On August 30, 2021, Cayetano announced her candidacy for the 2022 Hawaii gubernatorial election to succeed term-limited governor David Ige. On August 13, 2022, Cayetano lost the primary to Josh Green, 63%-21%.

In 2023, the Hawaii State Campaign Spending Commission fined Cayetano $1,000, finding evidence of inappropriate coordination between her campaign and a super PAC to launch negative ads against her opponent Josh Green.

== Personal life ==
Cayetano first married a financial consultant in California and had two children. The family later moved to Hawaii.
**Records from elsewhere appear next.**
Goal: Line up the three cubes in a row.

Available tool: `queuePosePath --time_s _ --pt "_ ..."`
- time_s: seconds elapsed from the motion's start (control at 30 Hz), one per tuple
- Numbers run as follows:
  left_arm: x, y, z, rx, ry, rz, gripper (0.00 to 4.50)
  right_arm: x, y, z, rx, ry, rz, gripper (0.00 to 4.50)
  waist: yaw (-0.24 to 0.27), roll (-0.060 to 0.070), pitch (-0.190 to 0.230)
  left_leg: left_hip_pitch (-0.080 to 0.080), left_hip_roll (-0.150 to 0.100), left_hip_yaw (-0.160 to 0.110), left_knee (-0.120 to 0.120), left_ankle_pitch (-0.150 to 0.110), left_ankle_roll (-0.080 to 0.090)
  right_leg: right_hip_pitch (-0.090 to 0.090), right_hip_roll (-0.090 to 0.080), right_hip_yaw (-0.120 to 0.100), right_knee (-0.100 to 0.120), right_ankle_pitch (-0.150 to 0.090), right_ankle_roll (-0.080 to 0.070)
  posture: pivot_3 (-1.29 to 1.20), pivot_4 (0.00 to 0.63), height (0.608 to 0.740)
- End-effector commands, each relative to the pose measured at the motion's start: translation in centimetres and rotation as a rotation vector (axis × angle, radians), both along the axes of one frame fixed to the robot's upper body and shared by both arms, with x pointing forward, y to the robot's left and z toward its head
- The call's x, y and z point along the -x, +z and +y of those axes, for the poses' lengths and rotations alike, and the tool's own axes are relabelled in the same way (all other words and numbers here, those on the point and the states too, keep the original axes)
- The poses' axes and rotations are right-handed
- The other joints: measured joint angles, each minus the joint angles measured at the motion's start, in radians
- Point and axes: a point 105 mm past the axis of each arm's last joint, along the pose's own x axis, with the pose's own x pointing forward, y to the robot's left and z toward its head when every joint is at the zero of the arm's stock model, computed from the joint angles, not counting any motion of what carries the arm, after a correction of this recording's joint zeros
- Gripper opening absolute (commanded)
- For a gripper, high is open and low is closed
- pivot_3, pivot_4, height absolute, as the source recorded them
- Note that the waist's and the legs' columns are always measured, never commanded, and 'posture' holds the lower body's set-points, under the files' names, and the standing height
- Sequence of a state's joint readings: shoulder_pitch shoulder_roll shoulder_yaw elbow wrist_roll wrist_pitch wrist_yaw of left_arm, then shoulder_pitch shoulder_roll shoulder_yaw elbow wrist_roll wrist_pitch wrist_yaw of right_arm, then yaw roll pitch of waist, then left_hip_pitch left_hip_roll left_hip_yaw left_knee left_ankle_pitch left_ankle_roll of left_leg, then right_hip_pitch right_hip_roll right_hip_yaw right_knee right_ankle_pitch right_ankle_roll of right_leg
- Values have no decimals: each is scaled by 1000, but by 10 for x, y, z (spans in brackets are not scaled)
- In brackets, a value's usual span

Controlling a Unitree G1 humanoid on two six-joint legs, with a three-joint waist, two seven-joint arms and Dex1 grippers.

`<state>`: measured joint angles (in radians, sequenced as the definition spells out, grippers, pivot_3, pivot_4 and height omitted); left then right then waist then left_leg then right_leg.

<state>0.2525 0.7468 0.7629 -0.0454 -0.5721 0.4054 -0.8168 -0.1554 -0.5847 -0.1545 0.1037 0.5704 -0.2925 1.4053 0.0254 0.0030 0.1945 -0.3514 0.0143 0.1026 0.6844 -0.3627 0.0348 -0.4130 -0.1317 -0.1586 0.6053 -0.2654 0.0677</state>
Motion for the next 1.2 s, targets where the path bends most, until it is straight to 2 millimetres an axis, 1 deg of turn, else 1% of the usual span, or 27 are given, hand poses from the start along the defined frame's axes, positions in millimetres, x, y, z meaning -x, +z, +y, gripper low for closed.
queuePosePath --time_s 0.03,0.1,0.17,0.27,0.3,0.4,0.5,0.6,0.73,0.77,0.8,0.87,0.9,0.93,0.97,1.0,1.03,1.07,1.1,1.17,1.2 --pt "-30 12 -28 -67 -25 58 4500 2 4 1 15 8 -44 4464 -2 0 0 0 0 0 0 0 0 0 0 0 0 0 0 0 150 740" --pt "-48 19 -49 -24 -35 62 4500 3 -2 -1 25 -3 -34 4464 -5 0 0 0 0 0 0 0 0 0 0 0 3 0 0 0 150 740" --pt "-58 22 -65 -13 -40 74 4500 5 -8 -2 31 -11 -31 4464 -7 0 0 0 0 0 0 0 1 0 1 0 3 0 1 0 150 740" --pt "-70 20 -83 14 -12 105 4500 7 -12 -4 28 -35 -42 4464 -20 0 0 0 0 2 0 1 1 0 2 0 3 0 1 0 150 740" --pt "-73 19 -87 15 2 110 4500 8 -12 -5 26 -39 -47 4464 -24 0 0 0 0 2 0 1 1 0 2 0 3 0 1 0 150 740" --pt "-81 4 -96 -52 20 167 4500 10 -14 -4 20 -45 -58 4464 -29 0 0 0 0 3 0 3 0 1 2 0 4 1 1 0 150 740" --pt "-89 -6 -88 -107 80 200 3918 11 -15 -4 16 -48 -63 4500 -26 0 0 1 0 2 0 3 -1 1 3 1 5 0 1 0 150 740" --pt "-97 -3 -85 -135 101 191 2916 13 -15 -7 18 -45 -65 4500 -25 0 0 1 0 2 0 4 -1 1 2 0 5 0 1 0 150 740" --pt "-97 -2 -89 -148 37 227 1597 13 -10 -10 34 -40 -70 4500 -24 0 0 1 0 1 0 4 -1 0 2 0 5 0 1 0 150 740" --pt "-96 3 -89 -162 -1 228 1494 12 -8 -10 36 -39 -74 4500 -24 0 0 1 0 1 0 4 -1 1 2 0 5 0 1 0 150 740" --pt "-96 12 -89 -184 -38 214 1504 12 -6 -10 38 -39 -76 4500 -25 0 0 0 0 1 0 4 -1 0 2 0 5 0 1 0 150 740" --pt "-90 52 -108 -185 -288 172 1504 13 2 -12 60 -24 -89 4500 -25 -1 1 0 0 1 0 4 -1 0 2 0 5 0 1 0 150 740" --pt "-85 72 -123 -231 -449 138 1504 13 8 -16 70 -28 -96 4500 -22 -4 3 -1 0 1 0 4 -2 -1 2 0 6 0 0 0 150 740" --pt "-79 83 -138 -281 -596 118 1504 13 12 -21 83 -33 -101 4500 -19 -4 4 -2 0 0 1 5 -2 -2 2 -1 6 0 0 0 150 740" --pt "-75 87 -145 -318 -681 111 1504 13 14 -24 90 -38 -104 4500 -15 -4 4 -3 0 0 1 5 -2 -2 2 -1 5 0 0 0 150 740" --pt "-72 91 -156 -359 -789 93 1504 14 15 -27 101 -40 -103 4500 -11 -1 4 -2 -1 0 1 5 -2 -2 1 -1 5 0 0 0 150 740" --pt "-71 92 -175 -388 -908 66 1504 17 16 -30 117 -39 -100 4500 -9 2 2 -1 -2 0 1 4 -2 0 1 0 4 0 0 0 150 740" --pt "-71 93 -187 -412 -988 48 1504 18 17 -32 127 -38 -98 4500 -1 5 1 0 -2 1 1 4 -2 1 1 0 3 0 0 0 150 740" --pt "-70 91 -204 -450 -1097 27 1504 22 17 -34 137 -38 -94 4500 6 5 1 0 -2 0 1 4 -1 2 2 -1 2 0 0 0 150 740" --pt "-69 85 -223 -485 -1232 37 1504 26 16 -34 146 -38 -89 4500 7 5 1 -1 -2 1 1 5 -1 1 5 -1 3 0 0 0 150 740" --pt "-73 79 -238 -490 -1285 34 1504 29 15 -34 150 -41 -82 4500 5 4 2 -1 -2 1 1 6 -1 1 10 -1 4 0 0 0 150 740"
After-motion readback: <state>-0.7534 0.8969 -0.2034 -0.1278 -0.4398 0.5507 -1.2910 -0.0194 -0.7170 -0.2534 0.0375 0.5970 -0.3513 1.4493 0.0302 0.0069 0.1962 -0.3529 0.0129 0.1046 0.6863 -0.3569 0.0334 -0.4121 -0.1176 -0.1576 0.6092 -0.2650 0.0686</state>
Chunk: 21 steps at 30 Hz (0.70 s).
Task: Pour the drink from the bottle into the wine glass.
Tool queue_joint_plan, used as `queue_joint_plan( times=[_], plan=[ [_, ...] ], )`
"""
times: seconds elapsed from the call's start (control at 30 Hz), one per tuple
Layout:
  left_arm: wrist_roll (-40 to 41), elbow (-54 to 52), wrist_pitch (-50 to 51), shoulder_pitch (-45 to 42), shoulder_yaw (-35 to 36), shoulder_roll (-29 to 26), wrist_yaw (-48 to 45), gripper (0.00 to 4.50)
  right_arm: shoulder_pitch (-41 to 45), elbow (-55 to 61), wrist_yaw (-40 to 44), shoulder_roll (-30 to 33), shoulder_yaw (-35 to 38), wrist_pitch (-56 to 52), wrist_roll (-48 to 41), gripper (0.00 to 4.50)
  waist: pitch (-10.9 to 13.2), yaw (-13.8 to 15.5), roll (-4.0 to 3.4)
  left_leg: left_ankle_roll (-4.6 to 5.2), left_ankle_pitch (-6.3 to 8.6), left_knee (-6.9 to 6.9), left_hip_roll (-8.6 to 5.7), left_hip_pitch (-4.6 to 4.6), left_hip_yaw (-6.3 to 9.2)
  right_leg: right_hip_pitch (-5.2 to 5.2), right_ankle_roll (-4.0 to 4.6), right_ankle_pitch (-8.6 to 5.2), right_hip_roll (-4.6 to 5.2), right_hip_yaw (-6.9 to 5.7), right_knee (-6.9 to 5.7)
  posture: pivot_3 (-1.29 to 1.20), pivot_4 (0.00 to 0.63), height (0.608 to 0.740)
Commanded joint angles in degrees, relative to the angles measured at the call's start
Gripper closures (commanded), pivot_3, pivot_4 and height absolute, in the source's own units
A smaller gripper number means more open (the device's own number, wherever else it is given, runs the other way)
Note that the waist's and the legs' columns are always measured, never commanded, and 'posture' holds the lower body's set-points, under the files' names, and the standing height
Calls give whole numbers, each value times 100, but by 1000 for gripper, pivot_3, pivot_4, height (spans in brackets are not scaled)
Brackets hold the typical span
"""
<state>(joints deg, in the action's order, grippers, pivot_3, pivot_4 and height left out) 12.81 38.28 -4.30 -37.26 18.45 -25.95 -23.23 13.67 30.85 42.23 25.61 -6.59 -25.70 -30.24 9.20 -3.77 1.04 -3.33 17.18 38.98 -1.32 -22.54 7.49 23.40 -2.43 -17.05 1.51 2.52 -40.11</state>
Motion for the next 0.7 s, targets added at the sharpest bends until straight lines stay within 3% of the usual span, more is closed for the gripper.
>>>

She divorced her first husband in 1992.

Ben Cayetano was the sitting governor of Hawaii, with three grown children with his first wife, Lorraine Cayetano. They were separated for five years, then divorced in 1996 after 37 years of marriage. Cayetano and Tiu met while both were working out at the Honolulu Club fitness center. They were married one-and-a-half years later in the governor's official residence on May 5, 1997.